Toddler Foods Not Healthy As Advertised; Be Careful What You Feed Your Kids

Toddlers' foods advertised on different communication outlets often deny prescriptions of health specialists based on a research. The research discovered that baby foods were added with supplements not really recommended for many toddlers. Indeed looks can be deceiving.

As discovered by researchers from Rudd Center for Food Policy & Obesity, in 2015, toddler food manufacturers in the U.S paid out $77 million to market baby food, infant formula, and drinks and food for toddlers, mainly through Internet, magazines, and television. In contrast, they spent $98 million on marketing products with vegetables and fruits which were made for the general population.

Researchers, led by Jennifer Harris, the marketing director of Rudd Center, looked at many data including those amounts spend on marketing, advertising claims, and messages in marketing and on the packages of the product and nutritional content of the products marketed. The researchers also analyzed marketing of toddler foods to Hispanic parents through the means of Spanish-language.
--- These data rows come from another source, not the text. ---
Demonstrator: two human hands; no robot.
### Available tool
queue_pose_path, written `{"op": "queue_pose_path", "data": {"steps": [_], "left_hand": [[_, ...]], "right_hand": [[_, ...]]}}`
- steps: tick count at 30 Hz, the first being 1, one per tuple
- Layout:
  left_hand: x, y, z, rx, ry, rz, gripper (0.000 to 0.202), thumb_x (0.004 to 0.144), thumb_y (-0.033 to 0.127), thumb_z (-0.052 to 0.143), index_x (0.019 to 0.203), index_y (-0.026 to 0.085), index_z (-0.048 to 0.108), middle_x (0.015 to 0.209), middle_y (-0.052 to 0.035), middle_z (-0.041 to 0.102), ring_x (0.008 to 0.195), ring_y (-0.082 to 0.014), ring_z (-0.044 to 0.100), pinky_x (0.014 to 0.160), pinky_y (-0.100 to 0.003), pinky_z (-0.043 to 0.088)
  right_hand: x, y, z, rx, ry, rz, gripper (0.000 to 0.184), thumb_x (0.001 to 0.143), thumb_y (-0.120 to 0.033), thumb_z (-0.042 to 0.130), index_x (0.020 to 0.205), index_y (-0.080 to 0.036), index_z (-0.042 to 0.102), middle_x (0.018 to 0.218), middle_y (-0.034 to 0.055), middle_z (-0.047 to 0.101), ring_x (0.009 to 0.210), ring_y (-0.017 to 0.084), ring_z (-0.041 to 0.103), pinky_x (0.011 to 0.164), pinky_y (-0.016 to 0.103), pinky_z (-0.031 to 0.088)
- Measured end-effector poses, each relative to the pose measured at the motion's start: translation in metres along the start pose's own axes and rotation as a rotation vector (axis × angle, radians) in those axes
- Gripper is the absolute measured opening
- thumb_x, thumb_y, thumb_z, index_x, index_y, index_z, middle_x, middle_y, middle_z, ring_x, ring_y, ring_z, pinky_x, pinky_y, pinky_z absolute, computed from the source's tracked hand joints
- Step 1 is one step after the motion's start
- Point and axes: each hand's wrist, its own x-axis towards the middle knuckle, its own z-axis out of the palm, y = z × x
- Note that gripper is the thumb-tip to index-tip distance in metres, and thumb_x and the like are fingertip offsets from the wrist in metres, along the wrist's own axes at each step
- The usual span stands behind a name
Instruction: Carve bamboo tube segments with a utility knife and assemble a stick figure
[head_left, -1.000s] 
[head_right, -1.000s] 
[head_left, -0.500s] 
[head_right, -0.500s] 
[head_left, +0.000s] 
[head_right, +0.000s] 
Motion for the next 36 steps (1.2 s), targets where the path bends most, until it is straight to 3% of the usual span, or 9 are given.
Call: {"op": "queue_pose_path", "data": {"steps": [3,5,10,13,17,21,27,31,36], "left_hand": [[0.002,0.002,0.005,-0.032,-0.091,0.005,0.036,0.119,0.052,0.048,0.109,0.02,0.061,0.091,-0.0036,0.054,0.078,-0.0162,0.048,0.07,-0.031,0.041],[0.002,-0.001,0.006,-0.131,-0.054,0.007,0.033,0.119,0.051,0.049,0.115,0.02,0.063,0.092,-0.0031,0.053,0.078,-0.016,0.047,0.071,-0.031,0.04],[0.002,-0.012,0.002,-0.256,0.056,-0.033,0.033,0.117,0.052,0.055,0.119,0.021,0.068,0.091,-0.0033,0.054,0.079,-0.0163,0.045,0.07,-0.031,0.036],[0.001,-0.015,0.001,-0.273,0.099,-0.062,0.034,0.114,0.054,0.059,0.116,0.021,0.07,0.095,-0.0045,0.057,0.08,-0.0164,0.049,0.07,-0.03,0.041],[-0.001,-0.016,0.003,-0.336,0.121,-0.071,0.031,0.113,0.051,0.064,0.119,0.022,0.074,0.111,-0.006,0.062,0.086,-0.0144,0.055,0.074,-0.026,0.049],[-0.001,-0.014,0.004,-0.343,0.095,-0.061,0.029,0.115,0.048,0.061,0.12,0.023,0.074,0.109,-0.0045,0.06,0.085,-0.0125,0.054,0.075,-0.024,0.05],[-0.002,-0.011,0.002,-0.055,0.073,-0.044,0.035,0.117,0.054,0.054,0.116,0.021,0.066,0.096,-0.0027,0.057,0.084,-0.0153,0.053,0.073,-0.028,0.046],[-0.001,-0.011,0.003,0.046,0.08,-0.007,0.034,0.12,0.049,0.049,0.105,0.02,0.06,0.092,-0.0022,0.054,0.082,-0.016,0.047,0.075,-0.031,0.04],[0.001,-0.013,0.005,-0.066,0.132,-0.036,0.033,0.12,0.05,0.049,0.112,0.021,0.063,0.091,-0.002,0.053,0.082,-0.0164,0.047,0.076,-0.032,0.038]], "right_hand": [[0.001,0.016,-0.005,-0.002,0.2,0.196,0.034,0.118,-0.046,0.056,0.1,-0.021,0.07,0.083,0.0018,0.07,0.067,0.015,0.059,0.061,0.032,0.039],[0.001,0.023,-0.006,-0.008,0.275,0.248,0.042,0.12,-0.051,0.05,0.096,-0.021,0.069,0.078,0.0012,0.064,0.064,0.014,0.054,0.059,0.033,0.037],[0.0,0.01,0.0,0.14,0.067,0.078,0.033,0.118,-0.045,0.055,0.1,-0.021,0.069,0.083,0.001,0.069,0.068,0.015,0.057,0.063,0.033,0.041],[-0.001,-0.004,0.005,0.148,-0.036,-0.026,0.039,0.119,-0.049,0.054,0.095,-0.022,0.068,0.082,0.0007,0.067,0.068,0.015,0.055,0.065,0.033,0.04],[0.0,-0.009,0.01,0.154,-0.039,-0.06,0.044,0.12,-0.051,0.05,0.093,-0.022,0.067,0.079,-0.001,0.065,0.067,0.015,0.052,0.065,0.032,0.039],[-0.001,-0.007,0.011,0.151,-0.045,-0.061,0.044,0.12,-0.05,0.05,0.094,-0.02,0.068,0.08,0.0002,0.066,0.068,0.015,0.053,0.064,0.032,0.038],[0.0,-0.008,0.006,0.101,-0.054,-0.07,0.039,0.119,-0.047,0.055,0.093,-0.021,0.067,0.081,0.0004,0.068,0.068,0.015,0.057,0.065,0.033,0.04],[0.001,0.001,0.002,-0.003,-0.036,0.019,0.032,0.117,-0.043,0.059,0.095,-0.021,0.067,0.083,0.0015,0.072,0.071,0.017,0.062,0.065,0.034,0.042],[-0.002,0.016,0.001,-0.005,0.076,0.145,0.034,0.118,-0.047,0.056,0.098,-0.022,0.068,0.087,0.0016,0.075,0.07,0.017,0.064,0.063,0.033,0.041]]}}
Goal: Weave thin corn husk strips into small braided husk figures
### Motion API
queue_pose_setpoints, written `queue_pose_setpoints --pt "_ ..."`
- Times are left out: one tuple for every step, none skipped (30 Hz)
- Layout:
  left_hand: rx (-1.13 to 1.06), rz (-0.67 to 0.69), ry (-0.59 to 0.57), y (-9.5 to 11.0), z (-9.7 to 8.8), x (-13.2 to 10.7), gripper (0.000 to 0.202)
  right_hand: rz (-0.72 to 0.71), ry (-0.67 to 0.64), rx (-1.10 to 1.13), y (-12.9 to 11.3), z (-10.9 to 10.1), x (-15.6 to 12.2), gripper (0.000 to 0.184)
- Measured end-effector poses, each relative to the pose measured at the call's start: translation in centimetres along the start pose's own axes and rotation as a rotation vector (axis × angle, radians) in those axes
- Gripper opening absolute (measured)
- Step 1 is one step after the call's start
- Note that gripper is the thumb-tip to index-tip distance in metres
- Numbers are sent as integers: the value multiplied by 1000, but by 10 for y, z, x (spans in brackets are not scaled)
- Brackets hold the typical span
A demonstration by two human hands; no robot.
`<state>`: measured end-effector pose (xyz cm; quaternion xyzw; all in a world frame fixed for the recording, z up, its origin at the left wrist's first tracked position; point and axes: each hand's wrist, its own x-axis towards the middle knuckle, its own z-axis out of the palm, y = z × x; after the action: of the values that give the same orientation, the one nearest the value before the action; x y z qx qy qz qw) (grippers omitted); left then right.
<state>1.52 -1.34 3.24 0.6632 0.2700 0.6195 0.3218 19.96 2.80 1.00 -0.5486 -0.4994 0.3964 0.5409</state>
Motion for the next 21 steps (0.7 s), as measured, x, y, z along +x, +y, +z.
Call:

Findings showed that most of the advertised toddler food products were, in fact, healthy choices like pureed vegetables and fruits, whole dairy and grains products. However, most baby food manufacturers, about 60 percent, produced toddler foods which were included with ingredients not healthy for many toddlers.

Among the toddler foods with unhealthy supplements were snack foods with low nutrient content, liquid supplements high in calorie such as PediaSure and toddler milk high in sugar. Marlene Schwartz, director of Rudd Center for Food and Policy and Obesity said that many of the products manufacturers are advertising for toddler contain corn syrup, agave, sucrose and cane sugar which must be stopped.

"It's easy to make parents anxious about finicky eating and send them the message that their child might need these products," CBSNews quoted Harris as claiming. However most toddlers don't need those, says Angela Lemond, a pediatric nutrition specialist. Lemond also advised parents to get advice from a health-care provider and not from food marketing.

In the end, Harris said that their analysis shows that marketing for toddler and baby food, infant formula and toddler nutritional and milk supplements sometimes contradicts health experts' advice. He added that in few advertised toddler foods encourage parents to feed their toddler products which might not promote healthy eating habits.